Long awaited Broadband internet expansion underway countywide
It’s been nearly three years since news first broke of Frontier Communications receiving millions in federal funding to expand high speed internet service to rural county residents, as part of phase II of the Connect America Fund (CAF II) . According to county officials, communication has been sparse with the nationwide DSL internet and telephone service provider since work was promised to begin in the Spring of 2017. However, despite the lack of consistent communication, the expansion finally kicked off last spring in the Tomahawk area and resumed last month across the southern portion of the county.
According to Frontier Communications Manager of External Relations Scott Bohler, the Tomahawk area expansion was completed late last year with the installation of seven new DSL remote terminals; providing 633 households with high speed internet service at a minimum speed of 10 Mb/s. New customers were eligible to connect to the expanded service by the end of last year.
“This construction work is part of the CAF II program; a Federal Communications Commission (FCC) program that provides support for expansion of broadband to specific census blocks identified by the FCC. However, certain areas beyond the FCC-identified support areas will also see benefits from this effort,” he said.
Plans for the 2018 construction season call for over three times as many remotes and households reached, with 29 new remote terminals and a target goal of reaching 2,400 rural customers before work concludes late this fall.
“We are planning to build 29 new remotes placed out along the roads of Lincoln County,” Bohler adds. “These new facilities will serve roughly 2,400 households. There may be more remotes built in the coming years, depending on circumstances. The tentative completion date for the projects is sometime in the fall, but weather and availability of contractors and supplies can and probably will change that date.”

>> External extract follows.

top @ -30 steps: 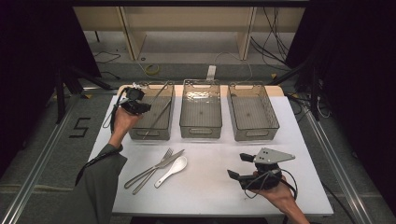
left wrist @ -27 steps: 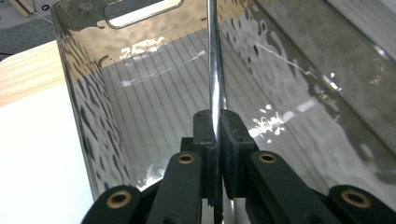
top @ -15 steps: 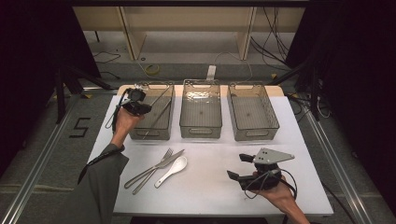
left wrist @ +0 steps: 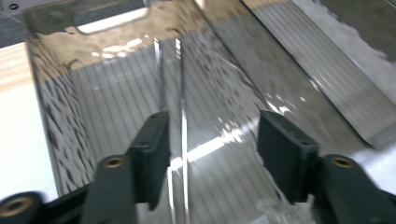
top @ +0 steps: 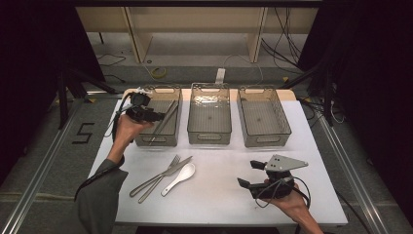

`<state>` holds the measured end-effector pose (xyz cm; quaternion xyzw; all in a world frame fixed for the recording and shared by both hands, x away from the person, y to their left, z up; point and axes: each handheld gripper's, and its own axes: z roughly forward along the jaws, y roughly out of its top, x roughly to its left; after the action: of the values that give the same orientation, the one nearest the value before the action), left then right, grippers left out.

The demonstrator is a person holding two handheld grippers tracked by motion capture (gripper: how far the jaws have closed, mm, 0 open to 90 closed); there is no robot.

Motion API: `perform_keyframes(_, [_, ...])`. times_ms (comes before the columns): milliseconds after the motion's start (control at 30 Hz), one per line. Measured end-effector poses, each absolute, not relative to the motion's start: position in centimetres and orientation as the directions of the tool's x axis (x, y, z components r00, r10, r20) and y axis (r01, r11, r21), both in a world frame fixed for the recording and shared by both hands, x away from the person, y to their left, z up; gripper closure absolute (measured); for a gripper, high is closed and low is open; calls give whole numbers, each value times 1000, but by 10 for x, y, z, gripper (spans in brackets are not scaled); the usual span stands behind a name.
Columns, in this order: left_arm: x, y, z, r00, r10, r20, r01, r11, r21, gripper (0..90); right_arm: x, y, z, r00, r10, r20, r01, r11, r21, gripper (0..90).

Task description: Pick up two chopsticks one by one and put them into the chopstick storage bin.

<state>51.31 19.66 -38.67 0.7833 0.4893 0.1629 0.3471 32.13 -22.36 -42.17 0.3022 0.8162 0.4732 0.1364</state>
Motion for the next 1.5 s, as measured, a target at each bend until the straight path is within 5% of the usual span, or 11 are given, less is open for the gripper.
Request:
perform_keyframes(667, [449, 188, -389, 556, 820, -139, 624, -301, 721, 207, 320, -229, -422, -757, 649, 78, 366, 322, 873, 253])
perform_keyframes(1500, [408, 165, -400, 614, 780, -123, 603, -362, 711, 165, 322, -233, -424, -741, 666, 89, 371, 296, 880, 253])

All remotes are fiber optic fed, according to Bohler, and as a very general rule of thumb, all customers should be able to get at least a 10Mb download speed if they are within two road miles of a remote terminal.
The overall project – slated to continue through the year 2020 construction season – also includes upgrading the infrastructure in the Merrill area, with a new and substantially more reliable transport system for internet service. The transport system and all connections to the remotes will be engineered with the anticipated increase in bandwidth demand that is expected over the next decade, and will be expandable should future demands on the network outstrip capacity.

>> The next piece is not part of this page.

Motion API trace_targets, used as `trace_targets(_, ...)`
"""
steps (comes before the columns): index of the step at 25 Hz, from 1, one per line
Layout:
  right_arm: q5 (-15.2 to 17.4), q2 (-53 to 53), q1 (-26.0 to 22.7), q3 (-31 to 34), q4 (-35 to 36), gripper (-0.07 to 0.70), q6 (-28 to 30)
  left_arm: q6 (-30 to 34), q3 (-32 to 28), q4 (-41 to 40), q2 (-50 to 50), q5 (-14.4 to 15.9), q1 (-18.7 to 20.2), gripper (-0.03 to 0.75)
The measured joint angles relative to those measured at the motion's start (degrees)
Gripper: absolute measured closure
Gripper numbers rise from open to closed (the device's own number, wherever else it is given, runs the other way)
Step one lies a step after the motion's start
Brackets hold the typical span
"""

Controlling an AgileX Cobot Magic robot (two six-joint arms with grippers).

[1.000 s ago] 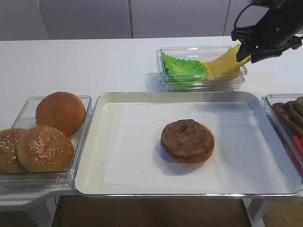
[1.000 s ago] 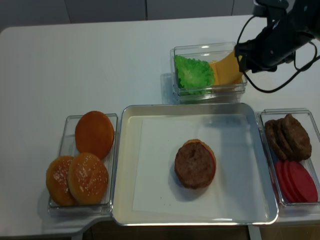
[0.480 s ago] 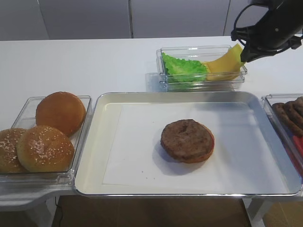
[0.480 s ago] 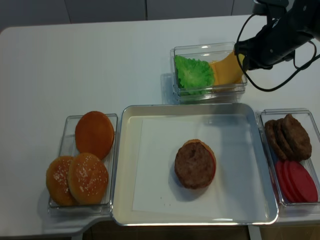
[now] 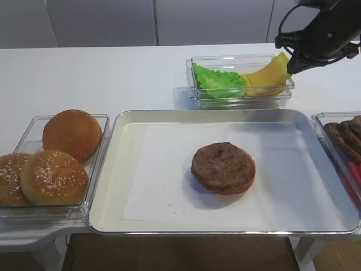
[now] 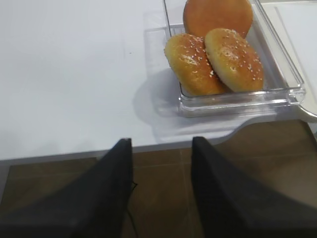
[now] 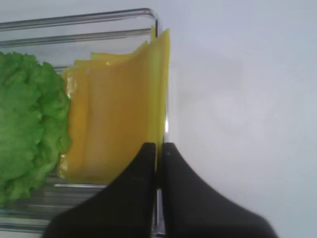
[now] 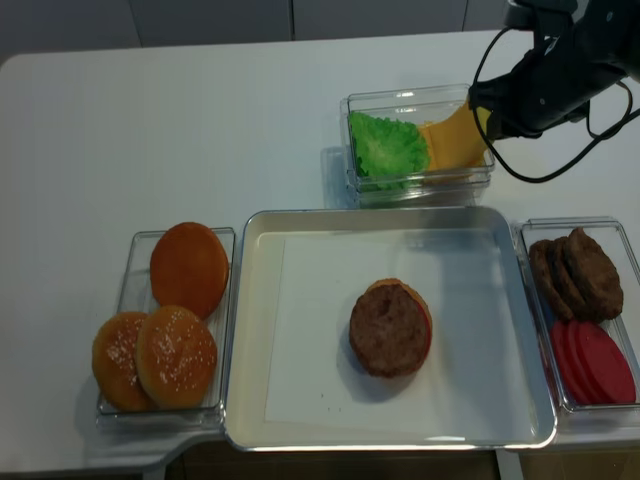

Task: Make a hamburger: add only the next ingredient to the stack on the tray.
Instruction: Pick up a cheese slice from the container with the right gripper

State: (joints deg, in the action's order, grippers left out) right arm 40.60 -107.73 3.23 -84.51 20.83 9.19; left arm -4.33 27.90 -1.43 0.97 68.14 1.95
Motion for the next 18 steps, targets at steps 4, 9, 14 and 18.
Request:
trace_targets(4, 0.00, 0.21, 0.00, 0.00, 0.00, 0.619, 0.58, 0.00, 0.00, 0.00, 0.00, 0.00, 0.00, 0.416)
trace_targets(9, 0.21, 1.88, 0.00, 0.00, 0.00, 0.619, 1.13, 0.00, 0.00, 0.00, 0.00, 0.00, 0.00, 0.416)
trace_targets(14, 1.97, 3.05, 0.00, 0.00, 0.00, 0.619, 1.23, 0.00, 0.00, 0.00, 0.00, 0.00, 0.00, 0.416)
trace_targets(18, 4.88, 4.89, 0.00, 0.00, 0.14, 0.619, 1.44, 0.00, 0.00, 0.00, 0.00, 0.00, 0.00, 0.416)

Last week, Bohler provided the Merrill Courier with a map of Lincoln County, indicating the eligible census block areas he mentioned. Areas shaded in green are eligible to be included in the expansion, but all households in the area may not necessarily be reached.
“The green areas are the census blocks that are eligible locations to build under the CAF II program,” Bohler said. “That doesn’t mean that every household in those areas will have broadband deployed to their location, though. The program runs through the end of 2020, so all these areas will not be worked on this year. Our work on these green areas can continue for three more construction seasons.”
When rural residents can expect service from the new expansion, is a matter of when work is completed and when the company is able to complete internal procedures to market the new service capabilities.
“There is a time lag between when the construction is done in the field, and the new capabilities are actually available to customers to buy,” Bohler adds. “We need to do testing, update all our databases regarding what is available for a particular line or location, populate the systems that our business reps use as they speak to customers, etc. There can be a couple months between when the last piece of hardware is installed and when we are actually in a position to sell the new service to customers. Our marketing group does work to get the word out to customers when a new area is ready for sales.”
Note: Frontier Communications announced on June 6, 2015, it would accept $283 million ($283,401,855) in CAF II funding which the FCC the offered to the company in April of 2015. In turn, Frontier agreed to bring broadband internet service to more than 1.3 million households in 28 states. As reported by the FCC in June of 2015, $1,525,879 was to be invested for Lincoln County alone, with a projected reach of 3,830 homes and businesses supported. In July, the FCC has announced it will hold a Phase II auction, during which it will award an additional $2 billion. Under the new program, service providers like CenturyLink and Frontier can compete for support of up to $2 billion over the next decade to offer voice and broadband service in unserved areas nationwide.